On the day that the agreement was signed in Hillsborough, the ceremony was actually held up because Barry and Howe had gone missing. Fergus Finlay, who was present on the day as adviser to tánaiste Dick Spring, recalled in his memoirs
what unfolded once the two men showed up.“Mrs Thatcher sniffed and set about straightening the foreign secretary’s jacket. Then, noticing a speck of dandruff on Peter Barry’s lapel she reached to flick it off. The foreign minister from Cork, a direct political descendent from Michael Collins recoiled in horror, and Mrs Thatcher had the good sense to let him flick his own lapel.”
For some unionists his role in an agreement which saw the Republic take a role in the affairs of the North made him a figure of hate. Security at his Cork home was installed round the clock. Word was put about that packets of Barry’s Tea were poisoned. His wife, Margaret, got abusive phonecalls.

Barry found the security invasive and felt it wasn’t necessary, but he was left with little choice by the security services. The bad times passed and life got on as normal, but his central role in the Anglo-Irish Agreement, which laid the foundations for the Peace Process, remains the shining light of his legacy.
Despite the agreement, Fine Gael was roundly defeated in the 1987 election, losing 19 of its 70 seats and ceding power to a minority Fianna Fáil government. FitzGerald resigned as leader and for the first time in its history Fine Gael embarked on a genuine leadership election — all the previous leaders had been unanimously elected after discussions and horse trading.

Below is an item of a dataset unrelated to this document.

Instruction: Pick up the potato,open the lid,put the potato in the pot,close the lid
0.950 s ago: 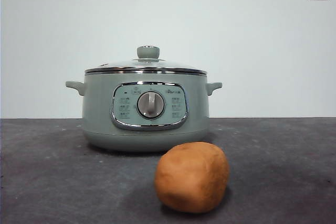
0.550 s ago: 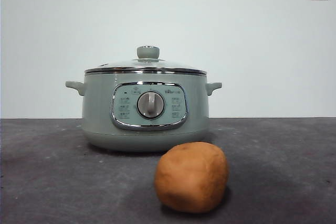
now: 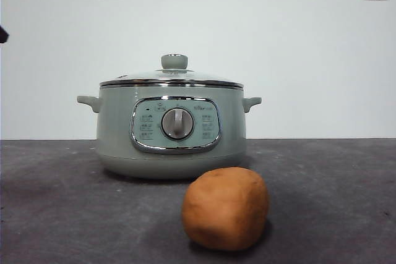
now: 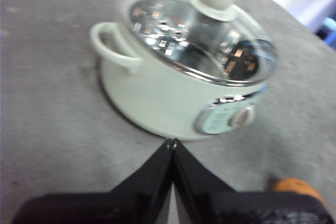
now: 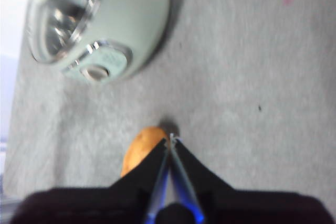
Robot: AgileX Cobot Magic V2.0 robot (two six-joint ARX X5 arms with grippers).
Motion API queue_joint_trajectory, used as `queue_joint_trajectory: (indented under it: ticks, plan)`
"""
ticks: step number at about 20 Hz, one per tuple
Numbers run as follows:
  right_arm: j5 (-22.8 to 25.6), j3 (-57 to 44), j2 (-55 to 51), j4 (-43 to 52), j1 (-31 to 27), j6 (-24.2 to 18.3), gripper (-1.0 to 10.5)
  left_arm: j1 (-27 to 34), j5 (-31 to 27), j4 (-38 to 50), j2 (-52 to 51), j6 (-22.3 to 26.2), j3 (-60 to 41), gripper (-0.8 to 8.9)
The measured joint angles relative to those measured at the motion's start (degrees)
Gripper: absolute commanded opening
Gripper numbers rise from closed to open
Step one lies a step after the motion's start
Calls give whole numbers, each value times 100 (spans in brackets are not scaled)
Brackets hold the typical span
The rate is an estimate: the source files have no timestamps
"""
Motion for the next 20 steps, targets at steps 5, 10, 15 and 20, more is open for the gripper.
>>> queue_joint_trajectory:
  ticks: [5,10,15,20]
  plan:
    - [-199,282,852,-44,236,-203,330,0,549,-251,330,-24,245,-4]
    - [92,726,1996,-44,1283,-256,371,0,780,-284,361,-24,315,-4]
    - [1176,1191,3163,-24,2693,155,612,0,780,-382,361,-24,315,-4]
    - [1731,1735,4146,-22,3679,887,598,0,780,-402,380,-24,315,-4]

Barry would say later that FitzGerald stepped down too soon. There were three candidates to succeed him, Alan Dukes, John Bruton and Barry. The Corkman was the early favourite, but in the nature of these things there were straws in the wind in the final few days that things might not go that way.

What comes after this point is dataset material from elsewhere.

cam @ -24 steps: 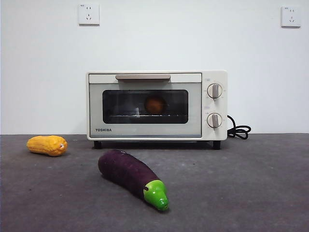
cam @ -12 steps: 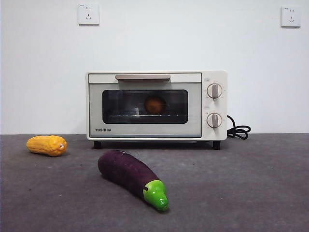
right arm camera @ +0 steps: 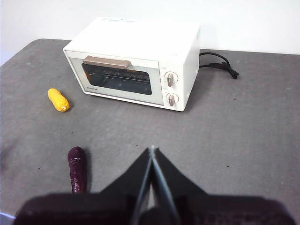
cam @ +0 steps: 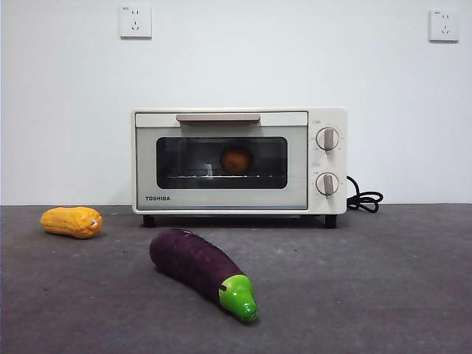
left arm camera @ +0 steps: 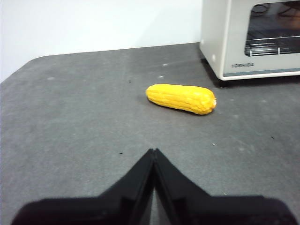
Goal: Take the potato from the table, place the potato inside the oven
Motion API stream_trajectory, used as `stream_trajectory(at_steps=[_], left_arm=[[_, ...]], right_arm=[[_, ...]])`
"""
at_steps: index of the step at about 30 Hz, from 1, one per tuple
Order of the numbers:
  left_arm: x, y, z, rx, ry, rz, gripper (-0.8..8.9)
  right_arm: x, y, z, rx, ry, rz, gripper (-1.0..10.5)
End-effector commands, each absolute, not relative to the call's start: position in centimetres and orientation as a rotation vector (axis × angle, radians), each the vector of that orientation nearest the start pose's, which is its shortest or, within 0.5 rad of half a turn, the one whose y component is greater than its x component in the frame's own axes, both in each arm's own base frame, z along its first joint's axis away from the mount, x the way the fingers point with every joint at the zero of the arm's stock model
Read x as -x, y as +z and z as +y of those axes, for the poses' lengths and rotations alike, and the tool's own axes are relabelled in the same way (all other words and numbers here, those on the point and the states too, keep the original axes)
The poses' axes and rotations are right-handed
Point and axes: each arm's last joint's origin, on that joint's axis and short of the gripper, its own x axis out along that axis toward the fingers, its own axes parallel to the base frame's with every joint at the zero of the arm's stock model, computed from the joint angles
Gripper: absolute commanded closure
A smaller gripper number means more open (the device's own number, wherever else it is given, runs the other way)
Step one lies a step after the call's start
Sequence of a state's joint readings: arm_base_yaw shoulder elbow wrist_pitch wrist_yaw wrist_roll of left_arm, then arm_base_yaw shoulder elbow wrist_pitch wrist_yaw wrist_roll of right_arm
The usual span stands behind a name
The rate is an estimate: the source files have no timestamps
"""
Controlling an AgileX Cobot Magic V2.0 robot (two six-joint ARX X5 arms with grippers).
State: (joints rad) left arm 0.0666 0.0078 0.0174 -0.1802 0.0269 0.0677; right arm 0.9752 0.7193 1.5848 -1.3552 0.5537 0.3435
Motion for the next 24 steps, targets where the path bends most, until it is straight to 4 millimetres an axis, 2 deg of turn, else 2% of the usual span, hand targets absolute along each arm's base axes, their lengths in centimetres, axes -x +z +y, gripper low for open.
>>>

Dukes won by a reputed large majority, beating Bruton into second place and Barry trailing a distant third. The actual result was never made known, a strategy that seems amazing by today’s standards.
Barry admitted he was “shook and disappointed” at the defeat, as he tore up the acceptance speech that had been prepared for him by Bill O’Herlihy. But true to the man he actually stopped off on his way home to Cork to put in an appearance at Duke’s victory party in Kildare.

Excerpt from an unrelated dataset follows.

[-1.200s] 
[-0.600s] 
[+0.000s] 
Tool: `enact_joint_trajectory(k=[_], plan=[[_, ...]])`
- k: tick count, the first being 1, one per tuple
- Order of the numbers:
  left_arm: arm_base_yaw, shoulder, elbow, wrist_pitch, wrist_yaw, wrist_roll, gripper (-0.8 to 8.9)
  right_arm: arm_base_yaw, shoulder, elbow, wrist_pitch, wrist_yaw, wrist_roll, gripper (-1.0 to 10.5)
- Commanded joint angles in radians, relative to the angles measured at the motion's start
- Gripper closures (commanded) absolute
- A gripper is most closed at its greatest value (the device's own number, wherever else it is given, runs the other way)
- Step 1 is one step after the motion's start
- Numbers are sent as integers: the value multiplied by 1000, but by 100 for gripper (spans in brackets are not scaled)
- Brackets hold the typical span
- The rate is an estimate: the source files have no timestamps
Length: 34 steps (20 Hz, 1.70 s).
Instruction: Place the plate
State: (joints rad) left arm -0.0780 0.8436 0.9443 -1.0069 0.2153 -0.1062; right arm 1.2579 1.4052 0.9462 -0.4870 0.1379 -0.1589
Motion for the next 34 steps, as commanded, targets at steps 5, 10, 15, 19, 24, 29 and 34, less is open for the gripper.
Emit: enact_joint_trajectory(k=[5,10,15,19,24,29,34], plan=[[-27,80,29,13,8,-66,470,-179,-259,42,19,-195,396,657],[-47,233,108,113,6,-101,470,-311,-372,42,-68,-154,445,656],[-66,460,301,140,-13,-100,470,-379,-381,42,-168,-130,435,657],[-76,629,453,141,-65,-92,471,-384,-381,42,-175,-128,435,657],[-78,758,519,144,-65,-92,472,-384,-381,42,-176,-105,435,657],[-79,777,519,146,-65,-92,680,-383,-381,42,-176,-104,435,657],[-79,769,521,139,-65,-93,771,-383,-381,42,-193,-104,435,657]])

“I’d see that it was things I did and said to people in the intervening 15 years that lost me votes,” he said later. “I think Alan probably worked harder on them than I did, although that’s not the only reason. He’s a highly attractive personality , with lots of energy.” He remained on the backbenches for the remainder of his career until the 1997 general election, when he handed the baton on to his daughter Deirdre Clune, who duly got elected.
The party did come calling in 1990, asking him to go forward for the presidency, but he declined. He later said he felt he wasn’t suited to the role, but his standing was such that he would have been in with a shout had he gone forward.
He made few enemies in his career, but one of the criticisms thrown his way was that he didn’t concentrate enough on his constituency in the 1980s, during the darkest days of recession, when big employers like Ford and Dunlops folded their tents. Perhaps, but he would have thought a reputation for giving too much attention to national politics rather than constituency matters wais one to be valued rather than scorned.
Peter Barry was awarded the Freedom of Cork in 2010. His daughter Deirdre Clune, one of the six Barry children, carries the political torch for the family as an MEP for the South Constituency. Peter’s wife Margaret predeceased him in January 2013.
Asked once how he would like to be remembered, he said he would be happy if people said he was a reasonably good human being who did his best. The reply was typical of the man, modest, devoid of pretension and acutely aware of the good hand he had been dealt in life.